*WHAT TO PRODUCE*:
Pictures aside, quote the whole listing exactly.

*ENTRIES PROVIDED*:

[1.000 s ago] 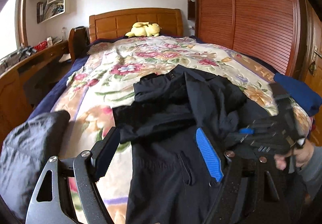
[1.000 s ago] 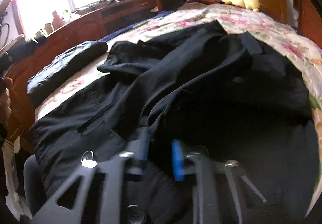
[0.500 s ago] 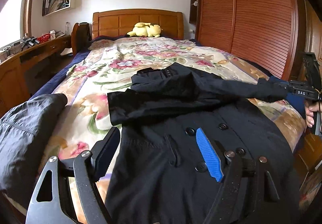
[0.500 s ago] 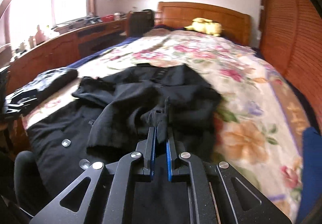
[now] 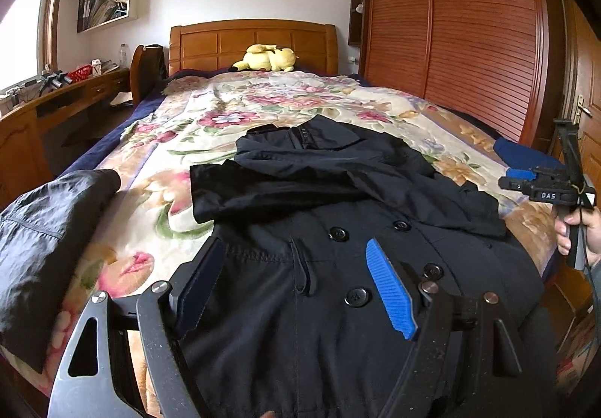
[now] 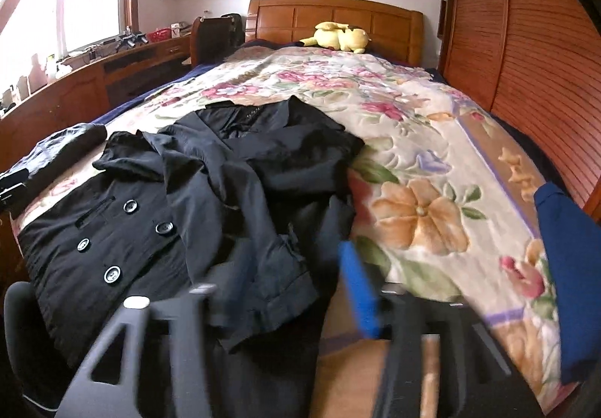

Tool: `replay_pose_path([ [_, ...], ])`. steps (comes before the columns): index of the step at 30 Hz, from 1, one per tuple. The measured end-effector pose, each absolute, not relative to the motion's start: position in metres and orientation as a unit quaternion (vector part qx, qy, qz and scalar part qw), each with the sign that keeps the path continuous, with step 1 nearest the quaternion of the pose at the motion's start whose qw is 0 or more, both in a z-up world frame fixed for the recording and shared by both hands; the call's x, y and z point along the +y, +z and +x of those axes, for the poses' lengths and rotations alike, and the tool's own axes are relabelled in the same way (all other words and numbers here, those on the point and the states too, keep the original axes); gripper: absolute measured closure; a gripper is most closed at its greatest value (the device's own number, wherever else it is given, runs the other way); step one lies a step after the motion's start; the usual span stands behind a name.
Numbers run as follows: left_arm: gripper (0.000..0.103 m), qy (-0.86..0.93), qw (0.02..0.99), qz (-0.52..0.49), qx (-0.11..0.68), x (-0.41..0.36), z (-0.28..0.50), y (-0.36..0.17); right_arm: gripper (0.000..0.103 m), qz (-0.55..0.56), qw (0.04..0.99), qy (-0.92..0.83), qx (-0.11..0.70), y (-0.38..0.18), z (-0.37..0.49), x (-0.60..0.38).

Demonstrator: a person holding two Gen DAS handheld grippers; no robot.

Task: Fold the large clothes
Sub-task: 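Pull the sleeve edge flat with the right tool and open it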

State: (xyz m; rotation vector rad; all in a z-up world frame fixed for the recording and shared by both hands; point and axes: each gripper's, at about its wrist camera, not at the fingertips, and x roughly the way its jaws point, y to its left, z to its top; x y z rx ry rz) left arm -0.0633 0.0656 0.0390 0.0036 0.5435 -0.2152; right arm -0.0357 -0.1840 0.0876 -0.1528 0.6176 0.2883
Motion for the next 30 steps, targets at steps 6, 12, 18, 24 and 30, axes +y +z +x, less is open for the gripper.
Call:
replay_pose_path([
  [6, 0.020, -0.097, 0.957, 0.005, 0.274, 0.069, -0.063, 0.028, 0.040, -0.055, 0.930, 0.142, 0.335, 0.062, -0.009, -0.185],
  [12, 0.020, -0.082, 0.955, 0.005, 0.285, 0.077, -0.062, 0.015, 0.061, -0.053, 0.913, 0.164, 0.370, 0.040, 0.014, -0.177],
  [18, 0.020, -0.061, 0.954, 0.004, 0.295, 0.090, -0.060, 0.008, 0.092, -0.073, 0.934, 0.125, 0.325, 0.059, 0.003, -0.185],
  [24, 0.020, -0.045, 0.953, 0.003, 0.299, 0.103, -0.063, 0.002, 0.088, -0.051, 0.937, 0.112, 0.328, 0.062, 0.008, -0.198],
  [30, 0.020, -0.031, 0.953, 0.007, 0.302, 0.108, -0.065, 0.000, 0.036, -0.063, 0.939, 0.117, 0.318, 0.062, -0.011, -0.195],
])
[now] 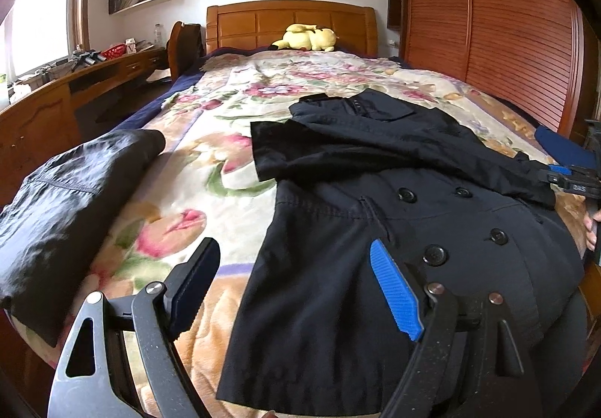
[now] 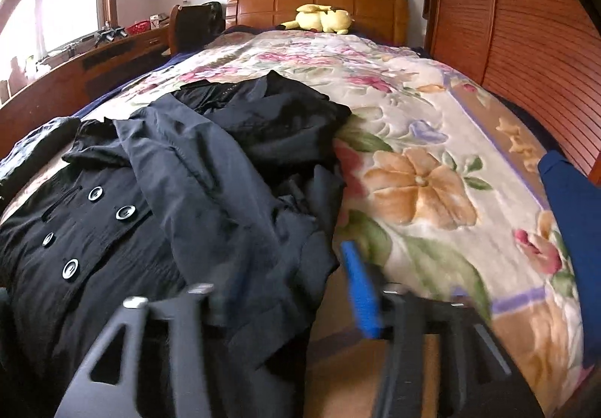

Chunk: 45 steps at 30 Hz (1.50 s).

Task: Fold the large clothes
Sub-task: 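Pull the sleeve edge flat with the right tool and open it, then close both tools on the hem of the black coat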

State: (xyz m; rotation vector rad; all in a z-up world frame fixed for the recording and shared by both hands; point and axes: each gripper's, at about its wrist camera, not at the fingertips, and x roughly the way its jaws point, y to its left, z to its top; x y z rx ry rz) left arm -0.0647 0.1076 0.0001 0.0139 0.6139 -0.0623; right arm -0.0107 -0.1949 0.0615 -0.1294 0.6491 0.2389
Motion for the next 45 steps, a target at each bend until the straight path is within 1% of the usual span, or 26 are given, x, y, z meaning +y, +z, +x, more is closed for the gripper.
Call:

*WRITTEN ANSWER*:
[1.000 s ago] 
[1.000 s ago] 
[0.500 s ago] 
[0.500 s ago] 
[now] 
[now] 

Tool: `replay_pose_path([ [_, ...], ])`. steps (comes before the columns): index of the step at 30 Hz, from 1, one per tuple. The measured end-effector pose, each absolute, not relative to the motion's start: position in metres and orientation as a unit quaternion (vector part qx, qy, qz and scalar part qw), each with the sign that keeps the path continuous, with step 1 nearest the quaternion of the pose at the motion's start whose qw is 0 or more, both in a z-up world frame fixed for the recording and shared by both hands; the call's x, y and z point along the +y, +z and +x of those axes, for the poses' lengths and rotations alike, and the tool's own axes are relabelled in the same way (all other words and numbers here, those on the point and the states too, keep the original axes); gripper: absolute measured closure; a gripper is most closed at its greatest value (the device's own number, wherever else it is given, runs the other way); step one lies a step after the motion's start; the usual span stands behind a name.
Numbers run as follows: left_arm: gripper (0.000..0.103 m), qy (-0.86..0.93), qw (0.02..0.99), qz (-0.52..0.49), qx (-0.11..0.68), x (-0.41..0.36), z (-0.28..0.50), y (-0.36..0.17); right_arm: gripper (0.000..0.103 m), qz (-0.55..0.56), qw (0.04..0.99), qy (-0.92..0.83), qx (-0.11..0.70), y (-0.38..0.18), z (-0.37..0.49), x (-0.60..0.38).

Demonstrator: a person holding two Gen DAS handheld grippers; no robot.

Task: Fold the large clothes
Sub-task: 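Pull the sleeve edge flat with the right tool and open it
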
State: (xyz m; rotation vector rad; all in a z-up world frame fixed for the recording and shared by both hands; point and axes: each gripper's, at about its wrist camera, not at the fingertips, and x roughly the way its jaws point, y to its left, z to its top; x y z rx ry rz) left arm -0.0633 0.0656 0.0390 0.0036 0.5435 -0.2152; right arm -0.0357 -0.1840 0.0876 -0.1528 0.6176 0.2883
Motion for the next 30 steps, targets at steps 6, 12, 18, 24 and 30, axes +y +z +x, less is open for the gripper.
Call:
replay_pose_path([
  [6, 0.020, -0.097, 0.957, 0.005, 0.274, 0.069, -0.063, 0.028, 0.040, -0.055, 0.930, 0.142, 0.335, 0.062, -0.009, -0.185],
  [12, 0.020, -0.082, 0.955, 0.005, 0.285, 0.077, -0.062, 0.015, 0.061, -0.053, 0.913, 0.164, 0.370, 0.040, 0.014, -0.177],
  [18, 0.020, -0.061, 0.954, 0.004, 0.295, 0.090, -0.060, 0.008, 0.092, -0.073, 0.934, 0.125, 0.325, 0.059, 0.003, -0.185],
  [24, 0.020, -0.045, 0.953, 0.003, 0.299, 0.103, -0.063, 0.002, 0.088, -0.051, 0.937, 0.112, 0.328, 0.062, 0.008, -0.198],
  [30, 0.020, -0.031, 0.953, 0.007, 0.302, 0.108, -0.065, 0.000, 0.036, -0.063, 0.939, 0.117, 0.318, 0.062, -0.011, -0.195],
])
[now] 
[now] 

Chunk: 45 steps at 30 Hz (1.50 s).

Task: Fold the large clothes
Sub-task: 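Pull the sleeve edge flat with the right tool and open it, then close both tools on the hem of the black coat
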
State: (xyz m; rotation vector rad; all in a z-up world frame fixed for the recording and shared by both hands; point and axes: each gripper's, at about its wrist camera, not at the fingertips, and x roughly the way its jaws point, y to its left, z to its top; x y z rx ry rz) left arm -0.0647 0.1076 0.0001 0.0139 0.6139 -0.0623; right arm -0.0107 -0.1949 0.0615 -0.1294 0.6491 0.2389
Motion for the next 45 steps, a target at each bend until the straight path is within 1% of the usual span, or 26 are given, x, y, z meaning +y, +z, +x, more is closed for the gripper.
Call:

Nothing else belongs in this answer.